What was the most rewarding part about making this particular series?
Watching the first rough cut was incredibly satisfying. Even though none of the SFX were rendered, I could see that it was coming together well. Truth be told, I’d only written the script as a fun writing exercise. I never had plans to even make it; I was writing as if I had an unlimited budget. It wasn’t until Tyler read it and said, “This is super filmable,” that I started to even consider filming it. So seeing the rough cut was very satisfying.
What advice about filmmaking do you wish you knew when starting out?
Some people say this is bad advice, but it’s always worked for me. In fact it’s only when I follow it that I seem to do well. Don’t consider, “Who will watch this?” or “Can I sell this?” or any of those hypothetical scenarios.
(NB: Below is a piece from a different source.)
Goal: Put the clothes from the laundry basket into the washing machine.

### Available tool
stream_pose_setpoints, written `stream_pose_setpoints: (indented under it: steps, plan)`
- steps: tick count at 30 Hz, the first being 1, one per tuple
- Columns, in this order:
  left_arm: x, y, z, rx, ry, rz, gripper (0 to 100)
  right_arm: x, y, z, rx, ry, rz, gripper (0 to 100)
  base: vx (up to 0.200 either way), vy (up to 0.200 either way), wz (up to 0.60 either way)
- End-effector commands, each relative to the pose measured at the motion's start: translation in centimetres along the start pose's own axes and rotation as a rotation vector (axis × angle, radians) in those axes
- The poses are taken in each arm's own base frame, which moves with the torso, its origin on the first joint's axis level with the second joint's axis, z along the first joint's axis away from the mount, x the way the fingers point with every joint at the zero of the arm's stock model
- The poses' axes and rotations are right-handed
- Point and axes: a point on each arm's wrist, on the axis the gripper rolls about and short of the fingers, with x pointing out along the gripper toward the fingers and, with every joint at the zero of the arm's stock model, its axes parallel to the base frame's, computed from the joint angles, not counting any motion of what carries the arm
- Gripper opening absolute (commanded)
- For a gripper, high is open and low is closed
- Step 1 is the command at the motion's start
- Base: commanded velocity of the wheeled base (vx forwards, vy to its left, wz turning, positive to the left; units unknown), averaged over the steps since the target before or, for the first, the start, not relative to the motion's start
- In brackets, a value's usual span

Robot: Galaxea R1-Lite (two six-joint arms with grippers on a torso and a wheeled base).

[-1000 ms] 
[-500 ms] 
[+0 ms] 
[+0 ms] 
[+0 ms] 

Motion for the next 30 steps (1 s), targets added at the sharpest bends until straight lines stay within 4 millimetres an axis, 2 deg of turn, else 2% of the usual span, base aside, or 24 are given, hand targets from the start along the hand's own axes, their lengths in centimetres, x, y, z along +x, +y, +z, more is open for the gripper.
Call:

Make something that you’d want to watch, like, really want to watch. No matter how big or weird or hard to make. Make it personal. Because if you’d like to watch it, normally there’s a whole base of like-minded people who feel the same way. You just don’t know it yet. Worry about how to sell it later.
What advice would you give to filmmakers going into sci-fi/fantasy?
Put characters first. Give them blue skin, a bunch of gadgets and make them the native of a lava planet. But do all that after you figure out the character. What are they thinking? What are they feeling? What’re their goals? If you can’t answer those questions, then no one will care how sweet your SFX looks. Some of the best looking sci-fi gets weighed down by boring characters.
What are your pet peeves in film making?
Style over substance. Give me a well written character over a $100 million advertisement any day. I don’t care how much money you have; if you’re making me watch your movie, for the love of God, don’t be boring.
What other filmmakers are you inspired by?
The DIY indie filmmakers of the ’90s. Robert Rodriguez, Sam Raimi, Kevin Smith. They showed a generation of young people that if you work hard enough, anyone has the opportunity to do this.
What is your advice on how to create a fanbase?
Honestly, I’m still trying to figure out the answer to that myself. Aside from the obvious (making good stuff), I’ve found that frequent output is key. If you start slowing down, people will migrate elsewhere. Keep them engaged!
How are you set up so fans can get involved in future productions and help grow your community as it relates to your content?
As we speak, we are only weeks away from launching a Season 2 Patreon and Enrich service. Fans will get access to a podcast where we talk about production, updates, old set stories, indie film success and more. Every dollar goes to funding Season 2, which we hope to shoot soon. Also, you get free stickers!
Does “star power” matter anymore, in your opinion?
I think that depends on what your project is. They definitely help reach a vast fan base as quickly as possible. But personally, these days I think we worry too much about that, and not enough about what each actor actually brings to their parts.
Is there anyone that may make you starstruck?
I’m pretty calm around celebrities, but if I ever met Chris Nolan or Edgar Wright, I don’t think I’d be able to keep it together.